Puebla deer mouse
- Conservation status: Critically Endangered (IUCN 3.1)

Scientific classification
- Kingdom: Animalia
- Phylum: Chordata
- Class: Mammalia
- Order: Rodentia
- Family: Cricetidae
- Subfamily: Neotominae
- Genus: Peromyscus
- Species: P. mekisturus
- Binomial name: Peromyscus mekisturus Merriam, 1898

= Puebla deer mouse =

- Genus: Peromyscus
- Species: mekisturus
- Authority: Merriam, 1898
- Conservation status: CR

Species of rodent

The Puebla deer mouse or Puebla deermouse (Peromyscus mekisturus) is a species of rodent in the family Cricetidae. It is a species of the genus Peromyscus, a closely related group of New World mice often called "deermice". Only two specimens are known, both from Puebla, Mexico, with the last collected in 1947. It is therefore possible that the species is now extinct, although it is currently listed as Critically Endangered by the IUCN.

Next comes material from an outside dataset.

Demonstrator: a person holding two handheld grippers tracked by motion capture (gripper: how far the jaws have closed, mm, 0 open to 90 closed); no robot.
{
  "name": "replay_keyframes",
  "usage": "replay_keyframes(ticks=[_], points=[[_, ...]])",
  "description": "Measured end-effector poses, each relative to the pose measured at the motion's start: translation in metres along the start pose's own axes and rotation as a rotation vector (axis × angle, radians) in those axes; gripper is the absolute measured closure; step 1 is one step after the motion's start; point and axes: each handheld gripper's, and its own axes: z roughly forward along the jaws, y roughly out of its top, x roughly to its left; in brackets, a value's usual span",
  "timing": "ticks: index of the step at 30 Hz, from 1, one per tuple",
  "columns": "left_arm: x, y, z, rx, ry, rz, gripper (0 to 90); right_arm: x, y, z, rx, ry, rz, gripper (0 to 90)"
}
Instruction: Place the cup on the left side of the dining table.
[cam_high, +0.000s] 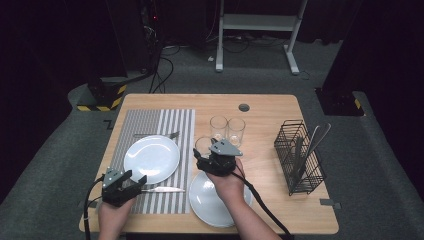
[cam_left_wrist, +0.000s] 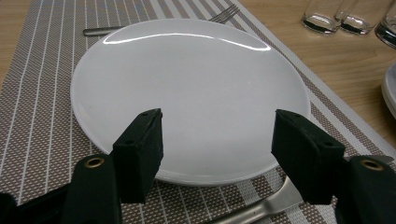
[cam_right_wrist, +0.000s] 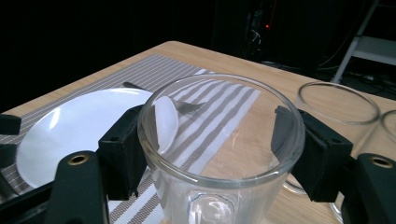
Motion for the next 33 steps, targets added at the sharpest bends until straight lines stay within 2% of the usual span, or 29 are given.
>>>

Advanced studies have identified that P. mekisturus is a sister species of Reithrodontomys. The study used mitogenome phylogeny to identify the sister species of P. mekisturus. Recent genomic analysis further supports this placement, suggesting that P. mekisturus belongs to an undescribed genus of cricetid rodents. Therefore, calling for the need of a taxonomic re-evaluation of this species.